[Dataset extract Boundary: Start]

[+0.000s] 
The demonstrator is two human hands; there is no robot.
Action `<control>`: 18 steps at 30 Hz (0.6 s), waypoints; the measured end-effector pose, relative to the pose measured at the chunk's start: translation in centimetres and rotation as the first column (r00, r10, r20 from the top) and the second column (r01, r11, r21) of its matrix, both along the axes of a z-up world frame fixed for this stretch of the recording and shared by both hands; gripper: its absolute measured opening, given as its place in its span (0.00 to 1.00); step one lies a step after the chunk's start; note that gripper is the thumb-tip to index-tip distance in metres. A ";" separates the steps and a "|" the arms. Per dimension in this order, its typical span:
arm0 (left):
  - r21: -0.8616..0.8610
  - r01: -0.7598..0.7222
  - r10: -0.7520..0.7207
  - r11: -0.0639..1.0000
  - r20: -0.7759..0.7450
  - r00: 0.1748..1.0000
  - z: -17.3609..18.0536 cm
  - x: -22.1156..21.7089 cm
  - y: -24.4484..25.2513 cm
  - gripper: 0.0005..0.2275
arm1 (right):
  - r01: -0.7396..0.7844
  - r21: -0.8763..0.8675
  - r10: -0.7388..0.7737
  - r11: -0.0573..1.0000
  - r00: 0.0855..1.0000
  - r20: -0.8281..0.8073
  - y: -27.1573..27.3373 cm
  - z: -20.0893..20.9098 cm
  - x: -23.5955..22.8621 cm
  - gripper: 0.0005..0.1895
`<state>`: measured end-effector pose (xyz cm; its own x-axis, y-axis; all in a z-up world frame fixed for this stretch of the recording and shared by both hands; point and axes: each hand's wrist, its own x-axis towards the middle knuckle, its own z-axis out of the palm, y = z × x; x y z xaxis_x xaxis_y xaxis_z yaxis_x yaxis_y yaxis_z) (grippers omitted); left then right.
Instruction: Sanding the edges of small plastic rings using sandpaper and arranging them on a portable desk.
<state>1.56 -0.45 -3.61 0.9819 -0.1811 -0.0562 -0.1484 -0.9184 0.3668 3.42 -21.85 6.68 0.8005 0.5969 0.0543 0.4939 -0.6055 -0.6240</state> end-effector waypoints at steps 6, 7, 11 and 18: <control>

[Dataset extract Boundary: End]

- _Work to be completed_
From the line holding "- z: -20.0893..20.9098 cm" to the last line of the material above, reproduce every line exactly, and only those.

- _Solution below_
  - z: -20.0893..20.9098 cm
  - x: -23.5955..22.8621 cm
  - gripper: 0.0005..0.1895
`<state>`: measured end-effector pose (xyz cm; its own x-axis, y-axis; all in a z-up world frame fixed for this stretch of the recording and shared by both hands; point and axes: each hand's wrist, its own x-axis towards the middle knuckle, its own z-axis out of the palm, y = z × x; x y z xaxis_x xaxis_y xaxis_z yaxis_x yaxis_y yaxis_z) (grippers omitted); left then right.
Instruction: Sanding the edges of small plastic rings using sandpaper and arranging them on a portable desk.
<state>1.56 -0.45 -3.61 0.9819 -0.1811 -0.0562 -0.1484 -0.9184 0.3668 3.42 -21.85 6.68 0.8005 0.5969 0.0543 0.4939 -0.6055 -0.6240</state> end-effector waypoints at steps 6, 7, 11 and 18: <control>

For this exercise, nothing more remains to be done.